What is needed: From the entries below, return only the lines starting at the one that contains "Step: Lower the" and ending at the one that contains "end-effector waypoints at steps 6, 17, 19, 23", exactly as they stand.

Items from a dataset:

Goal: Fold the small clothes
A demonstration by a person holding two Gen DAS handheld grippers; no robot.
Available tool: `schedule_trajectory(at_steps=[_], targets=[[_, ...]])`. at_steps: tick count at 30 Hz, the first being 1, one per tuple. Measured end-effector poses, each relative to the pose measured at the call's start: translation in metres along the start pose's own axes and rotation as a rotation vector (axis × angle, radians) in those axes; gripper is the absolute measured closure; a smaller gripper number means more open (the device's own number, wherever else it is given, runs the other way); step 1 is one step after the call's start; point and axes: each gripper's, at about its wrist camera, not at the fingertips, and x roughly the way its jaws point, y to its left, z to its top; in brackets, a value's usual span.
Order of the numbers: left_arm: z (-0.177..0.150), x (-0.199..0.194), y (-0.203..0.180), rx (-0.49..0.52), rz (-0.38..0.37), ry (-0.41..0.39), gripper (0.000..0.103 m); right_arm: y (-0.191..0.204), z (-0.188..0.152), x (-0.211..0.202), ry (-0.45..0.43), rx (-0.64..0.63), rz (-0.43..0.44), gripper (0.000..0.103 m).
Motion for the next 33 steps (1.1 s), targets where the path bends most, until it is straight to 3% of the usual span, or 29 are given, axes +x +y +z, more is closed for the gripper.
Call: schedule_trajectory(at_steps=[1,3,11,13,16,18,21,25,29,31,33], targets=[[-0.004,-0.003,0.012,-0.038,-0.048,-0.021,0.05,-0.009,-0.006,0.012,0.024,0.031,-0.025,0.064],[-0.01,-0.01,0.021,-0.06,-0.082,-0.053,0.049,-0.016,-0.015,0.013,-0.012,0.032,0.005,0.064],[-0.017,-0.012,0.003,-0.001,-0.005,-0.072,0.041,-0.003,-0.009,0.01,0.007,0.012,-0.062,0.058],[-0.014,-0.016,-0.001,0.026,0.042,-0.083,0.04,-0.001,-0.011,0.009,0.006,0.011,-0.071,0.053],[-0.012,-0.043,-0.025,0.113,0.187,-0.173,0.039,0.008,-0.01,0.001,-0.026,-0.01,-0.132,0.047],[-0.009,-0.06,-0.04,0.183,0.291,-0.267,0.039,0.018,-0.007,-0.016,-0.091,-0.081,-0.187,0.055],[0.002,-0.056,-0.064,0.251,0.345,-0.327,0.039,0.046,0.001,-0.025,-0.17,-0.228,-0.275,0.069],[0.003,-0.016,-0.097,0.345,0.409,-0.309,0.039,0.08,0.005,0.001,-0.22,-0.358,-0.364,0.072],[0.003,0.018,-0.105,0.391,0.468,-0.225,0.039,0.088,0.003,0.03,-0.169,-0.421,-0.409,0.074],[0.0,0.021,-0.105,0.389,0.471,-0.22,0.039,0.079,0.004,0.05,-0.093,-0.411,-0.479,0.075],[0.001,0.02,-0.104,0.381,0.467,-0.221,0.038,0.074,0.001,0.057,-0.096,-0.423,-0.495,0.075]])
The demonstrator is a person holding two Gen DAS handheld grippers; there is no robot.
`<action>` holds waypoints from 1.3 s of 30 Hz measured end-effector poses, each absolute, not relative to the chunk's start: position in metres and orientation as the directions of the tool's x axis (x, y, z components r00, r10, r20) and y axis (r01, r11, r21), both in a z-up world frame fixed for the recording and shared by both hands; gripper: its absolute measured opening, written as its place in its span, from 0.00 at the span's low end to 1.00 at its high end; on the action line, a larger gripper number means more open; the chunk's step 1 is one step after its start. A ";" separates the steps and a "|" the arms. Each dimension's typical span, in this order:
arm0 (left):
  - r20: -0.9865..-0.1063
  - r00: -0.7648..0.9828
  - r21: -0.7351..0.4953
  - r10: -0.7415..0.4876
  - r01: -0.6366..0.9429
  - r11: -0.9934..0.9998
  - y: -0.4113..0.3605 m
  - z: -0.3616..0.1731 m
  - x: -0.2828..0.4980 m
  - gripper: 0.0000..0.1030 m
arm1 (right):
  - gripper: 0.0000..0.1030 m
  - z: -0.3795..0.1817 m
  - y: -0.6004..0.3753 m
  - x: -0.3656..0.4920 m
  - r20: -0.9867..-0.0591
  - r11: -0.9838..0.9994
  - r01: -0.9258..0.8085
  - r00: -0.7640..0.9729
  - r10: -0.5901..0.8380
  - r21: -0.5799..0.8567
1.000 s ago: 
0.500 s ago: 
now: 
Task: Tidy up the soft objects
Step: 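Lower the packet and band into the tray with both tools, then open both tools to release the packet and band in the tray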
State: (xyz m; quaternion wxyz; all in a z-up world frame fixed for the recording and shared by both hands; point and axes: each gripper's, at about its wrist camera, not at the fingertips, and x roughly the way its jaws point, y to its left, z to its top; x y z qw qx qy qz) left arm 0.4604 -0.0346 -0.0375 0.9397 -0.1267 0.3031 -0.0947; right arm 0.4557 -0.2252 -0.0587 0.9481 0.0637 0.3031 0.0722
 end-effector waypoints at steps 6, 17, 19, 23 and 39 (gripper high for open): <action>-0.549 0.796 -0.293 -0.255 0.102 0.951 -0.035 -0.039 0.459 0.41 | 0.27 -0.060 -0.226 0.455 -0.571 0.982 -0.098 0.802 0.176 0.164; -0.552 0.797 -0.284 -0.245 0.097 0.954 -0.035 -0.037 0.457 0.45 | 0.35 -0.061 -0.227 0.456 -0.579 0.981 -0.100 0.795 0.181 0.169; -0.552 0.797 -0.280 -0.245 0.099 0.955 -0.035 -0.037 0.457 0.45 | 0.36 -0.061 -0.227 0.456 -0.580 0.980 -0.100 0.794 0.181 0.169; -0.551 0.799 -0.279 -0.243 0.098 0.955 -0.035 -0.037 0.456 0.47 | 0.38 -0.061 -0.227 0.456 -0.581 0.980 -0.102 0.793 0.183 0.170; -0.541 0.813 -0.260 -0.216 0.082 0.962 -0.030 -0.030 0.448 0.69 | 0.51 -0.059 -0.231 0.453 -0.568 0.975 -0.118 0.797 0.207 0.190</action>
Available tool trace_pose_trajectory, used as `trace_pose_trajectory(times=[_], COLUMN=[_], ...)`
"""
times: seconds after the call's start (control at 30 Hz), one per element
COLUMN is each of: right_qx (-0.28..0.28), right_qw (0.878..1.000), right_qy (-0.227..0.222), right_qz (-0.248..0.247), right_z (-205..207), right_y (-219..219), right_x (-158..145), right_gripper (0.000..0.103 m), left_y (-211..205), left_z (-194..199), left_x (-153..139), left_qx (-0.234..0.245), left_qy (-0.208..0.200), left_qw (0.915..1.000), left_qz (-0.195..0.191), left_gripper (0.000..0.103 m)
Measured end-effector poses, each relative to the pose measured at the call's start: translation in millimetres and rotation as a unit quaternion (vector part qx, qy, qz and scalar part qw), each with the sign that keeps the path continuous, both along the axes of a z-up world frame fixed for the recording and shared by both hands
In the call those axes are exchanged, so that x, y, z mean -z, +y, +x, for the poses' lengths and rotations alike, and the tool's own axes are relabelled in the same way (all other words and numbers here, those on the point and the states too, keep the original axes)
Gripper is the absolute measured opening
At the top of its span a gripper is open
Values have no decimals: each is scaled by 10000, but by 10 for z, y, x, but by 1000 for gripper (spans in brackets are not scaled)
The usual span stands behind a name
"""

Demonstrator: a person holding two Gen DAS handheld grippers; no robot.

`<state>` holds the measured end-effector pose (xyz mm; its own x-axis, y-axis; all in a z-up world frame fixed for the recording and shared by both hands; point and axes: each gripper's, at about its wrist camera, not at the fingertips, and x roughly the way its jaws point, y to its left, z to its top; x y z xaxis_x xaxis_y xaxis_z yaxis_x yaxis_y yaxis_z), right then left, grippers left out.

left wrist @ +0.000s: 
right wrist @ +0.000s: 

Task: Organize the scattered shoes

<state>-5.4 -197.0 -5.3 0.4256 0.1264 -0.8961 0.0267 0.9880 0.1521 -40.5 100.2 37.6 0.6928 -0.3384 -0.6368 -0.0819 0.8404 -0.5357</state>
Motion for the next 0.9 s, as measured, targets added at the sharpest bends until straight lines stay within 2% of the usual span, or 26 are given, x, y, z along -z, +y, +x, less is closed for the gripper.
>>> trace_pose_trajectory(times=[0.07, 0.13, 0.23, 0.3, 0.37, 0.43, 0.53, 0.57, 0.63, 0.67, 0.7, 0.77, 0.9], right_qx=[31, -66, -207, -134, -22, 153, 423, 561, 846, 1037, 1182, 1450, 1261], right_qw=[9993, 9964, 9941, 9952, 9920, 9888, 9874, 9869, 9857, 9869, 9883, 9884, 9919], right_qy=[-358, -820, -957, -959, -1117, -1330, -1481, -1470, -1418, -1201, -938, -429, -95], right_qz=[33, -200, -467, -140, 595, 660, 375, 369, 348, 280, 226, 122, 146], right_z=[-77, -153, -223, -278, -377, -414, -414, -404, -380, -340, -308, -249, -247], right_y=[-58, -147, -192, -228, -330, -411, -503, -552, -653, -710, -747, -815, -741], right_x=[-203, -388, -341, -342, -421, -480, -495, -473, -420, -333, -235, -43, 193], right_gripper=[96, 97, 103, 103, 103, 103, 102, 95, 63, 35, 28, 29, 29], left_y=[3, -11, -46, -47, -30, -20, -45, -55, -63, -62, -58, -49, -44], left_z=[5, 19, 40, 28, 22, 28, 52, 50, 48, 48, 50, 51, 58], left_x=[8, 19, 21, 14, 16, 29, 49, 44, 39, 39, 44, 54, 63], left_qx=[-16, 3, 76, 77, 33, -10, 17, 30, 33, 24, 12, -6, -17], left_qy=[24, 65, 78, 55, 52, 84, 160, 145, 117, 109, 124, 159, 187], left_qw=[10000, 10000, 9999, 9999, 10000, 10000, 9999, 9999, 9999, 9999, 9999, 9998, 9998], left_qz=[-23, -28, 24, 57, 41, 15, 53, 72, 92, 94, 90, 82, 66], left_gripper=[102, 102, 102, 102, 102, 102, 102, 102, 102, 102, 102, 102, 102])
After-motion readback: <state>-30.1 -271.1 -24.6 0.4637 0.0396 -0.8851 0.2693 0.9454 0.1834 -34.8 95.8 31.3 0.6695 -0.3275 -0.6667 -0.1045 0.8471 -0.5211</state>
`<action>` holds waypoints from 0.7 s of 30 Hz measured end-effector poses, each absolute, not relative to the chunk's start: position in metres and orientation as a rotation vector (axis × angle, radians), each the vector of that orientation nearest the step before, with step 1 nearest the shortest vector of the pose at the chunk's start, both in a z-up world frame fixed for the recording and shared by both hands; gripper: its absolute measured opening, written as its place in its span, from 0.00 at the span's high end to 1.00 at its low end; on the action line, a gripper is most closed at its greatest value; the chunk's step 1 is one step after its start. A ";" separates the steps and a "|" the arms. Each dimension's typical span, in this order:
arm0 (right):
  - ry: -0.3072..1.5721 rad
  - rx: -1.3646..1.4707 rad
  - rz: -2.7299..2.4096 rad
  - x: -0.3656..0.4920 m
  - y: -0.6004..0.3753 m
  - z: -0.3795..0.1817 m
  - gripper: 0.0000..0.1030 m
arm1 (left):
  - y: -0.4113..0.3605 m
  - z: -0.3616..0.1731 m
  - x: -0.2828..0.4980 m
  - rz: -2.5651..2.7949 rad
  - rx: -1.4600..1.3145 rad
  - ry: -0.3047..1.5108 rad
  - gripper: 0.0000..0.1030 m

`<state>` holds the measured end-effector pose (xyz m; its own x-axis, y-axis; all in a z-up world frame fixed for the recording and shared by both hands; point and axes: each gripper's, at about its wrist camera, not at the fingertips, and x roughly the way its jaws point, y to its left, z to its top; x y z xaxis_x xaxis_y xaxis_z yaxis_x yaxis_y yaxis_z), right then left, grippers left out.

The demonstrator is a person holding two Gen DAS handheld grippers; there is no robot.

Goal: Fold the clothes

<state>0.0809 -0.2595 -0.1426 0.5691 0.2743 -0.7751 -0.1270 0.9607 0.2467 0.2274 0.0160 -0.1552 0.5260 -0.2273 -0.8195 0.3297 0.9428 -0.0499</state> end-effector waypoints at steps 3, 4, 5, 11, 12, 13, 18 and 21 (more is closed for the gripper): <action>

Response to this task:
Step: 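Lower the packet and band into the tray with both tools, then open both tools to release the packet and band in the tray
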State: (xyz m; quaternion wxyz; all in a z-up world frame fixed for the recording and shared by both hands; point and axes: each gripper's, at about its wrist camera, not at the fingertips, and x roughly the way its jaws point, y to its left, z to its top; x y z qw qx qy qz) left arm 0.4604 -0.0346 -0.0375 0.9397 -0.1267 0.3031 -0.0947; right arm 0.4557 -0.2252 -0.0587 0.9481 0.0637 0.3031 0.0722
 end-effector waypoints at steps 6, 17, 19, 23 and 39 (gripper high for open): <action>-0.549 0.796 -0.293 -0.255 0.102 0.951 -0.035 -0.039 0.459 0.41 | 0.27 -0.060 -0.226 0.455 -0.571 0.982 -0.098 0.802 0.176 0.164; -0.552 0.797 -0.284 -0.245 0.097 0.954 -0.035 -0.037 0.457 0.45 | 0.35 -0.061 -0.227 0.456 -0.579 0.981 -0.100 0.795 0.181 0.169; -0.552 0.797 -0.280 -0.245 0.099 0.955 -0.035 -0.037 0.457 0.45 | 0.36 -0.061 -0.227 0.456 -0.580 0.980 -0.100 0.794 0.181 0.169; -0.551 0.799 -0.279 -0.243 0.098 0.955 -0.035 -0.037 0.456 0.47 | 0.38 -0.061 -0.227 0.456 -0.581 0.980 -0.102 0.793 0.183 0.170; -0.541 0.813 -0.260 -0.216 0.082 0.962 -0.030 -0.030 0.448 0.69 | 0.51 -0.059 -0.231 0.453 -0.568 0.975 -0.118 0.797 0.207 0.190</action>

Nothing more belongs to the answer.